## Exercise
Stop after the line containing "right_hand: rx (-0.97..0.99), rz": print each line exactly from the first line of the listing up to that point.

## Dataset extract

%%

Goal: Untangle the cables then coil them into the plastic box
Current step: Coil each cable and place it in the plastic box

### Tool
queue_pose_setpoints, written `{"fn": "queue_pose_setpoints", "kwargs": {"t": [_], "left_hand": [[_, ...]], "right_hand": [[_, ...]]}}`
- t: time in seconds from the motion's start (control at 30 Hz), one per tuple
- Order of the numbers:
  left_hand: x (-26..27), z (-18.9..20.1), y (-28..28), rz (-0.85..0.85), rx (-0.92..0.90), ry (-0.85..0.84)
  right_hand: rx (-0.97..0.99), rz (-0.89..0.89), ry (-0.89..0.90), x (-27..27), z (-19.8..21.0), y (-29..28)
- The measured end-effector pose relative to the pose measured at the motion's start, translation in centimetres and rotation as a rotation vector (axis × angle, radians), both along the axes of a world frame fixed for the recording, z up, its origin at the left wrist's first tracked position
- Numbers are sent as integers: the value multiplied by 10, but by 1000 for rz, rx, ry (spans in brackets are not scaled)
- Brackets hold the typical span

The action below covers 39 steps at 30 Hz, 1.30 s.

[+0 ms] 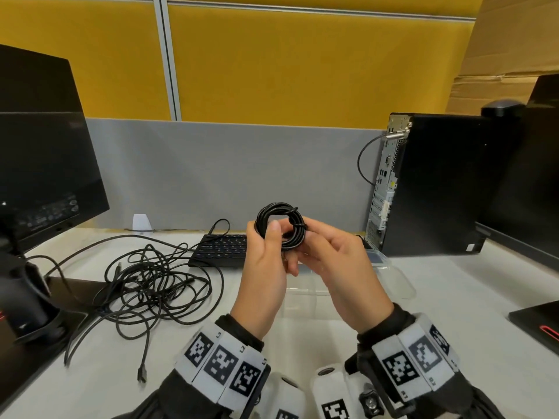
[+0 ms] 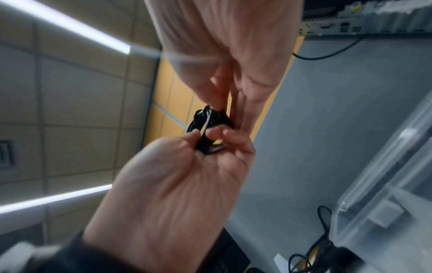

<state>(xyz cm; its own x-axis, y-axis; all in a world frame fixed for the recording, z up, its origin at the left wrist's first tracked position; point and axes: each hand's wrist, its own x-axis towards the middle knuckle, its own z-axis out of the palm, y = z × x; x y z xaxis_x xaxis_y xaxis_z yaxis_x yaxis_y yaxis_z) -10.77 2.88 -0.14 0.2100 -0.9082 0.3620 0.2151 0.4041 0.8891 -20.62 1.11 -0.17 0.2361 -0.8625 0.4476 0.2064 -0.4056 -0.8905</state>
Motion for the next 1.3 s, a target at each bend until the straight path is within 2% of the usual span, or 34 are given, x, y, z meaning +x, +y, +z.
{"fn": "queue_pose_setpoints", "kwargs": {"t": [0.1,0.23,0.3,0.47,0.57,0.77,0.83,1.0,1.1,1.2,1.3], "left_hand": [[-1,-4,-3,27,-34,-66],[-7,-13,-5,-59,35,-50],[-7,-15,-6,-132,91,-34],[5,-13,-9,-215,161,-143],[12,-10,-10,-255,142,-130],[12,-13,-13,-183,115,-172],[12,-13,-13,-214,110,-149],[11,-11,-12,-349,105,53],[15,-12,-16,-352,152,65],[27,-14,-22,-357,230,-35],[51,-21,-33,-217,243,-343]], "right_hand": [[27,73,-48,-3,5,3],[33,-51,-85,-3,-2,0],[61,-52,-112,-5,-4,-3],[90,-22,-84,-12,-8,-10],[89,-43,-48,-13,-11,-11],[95,-100,-22,-15,-16,-13],[62,-154,52,-16,-18,-16],[-69,-320,215,-12,-17,-24],[-94,-292,257,-8,-10,-27],[-97,-269,374,-7,-1,-40],[-61,-315,532,-4,7,-62]]}}
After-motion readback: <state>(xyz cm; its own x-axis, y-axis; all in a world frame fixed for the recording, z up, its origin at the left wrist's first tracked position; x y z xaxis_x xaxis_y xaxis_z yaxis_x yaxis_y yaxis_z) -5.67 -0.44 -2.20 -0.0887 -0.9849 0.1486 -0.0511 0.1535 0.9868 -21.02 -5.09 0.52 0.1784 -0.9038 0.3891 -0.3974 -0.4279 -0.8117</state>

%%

## Solution to this problem
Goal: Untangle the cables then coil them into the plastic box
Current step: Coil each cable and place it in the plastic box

### Tool
queue_pose_setpoints, written `{"fn": "queue_pose_setpoints", "kwargs": {"t": [_], "left_hand": [[_, ...]], "right_hand": [[_, ...]]}}`
- t: time in seconds from the motion's start (control at 30 Hz), one per tuple
- Order of the numbers:
  left_hand: x (-26..27), z (-18.9..20.1), y (-28..28), rz (-0.85..0.85), rx (-0.92..0.90), ry (-0.85..0.84)
  right_hand: rx (-0.97..0.99), rz (-0.89..0.89), ry (-0.89..0.90), x (-27..27), z (-19.8..21.0), y (-29..28)

The full answer has now been given.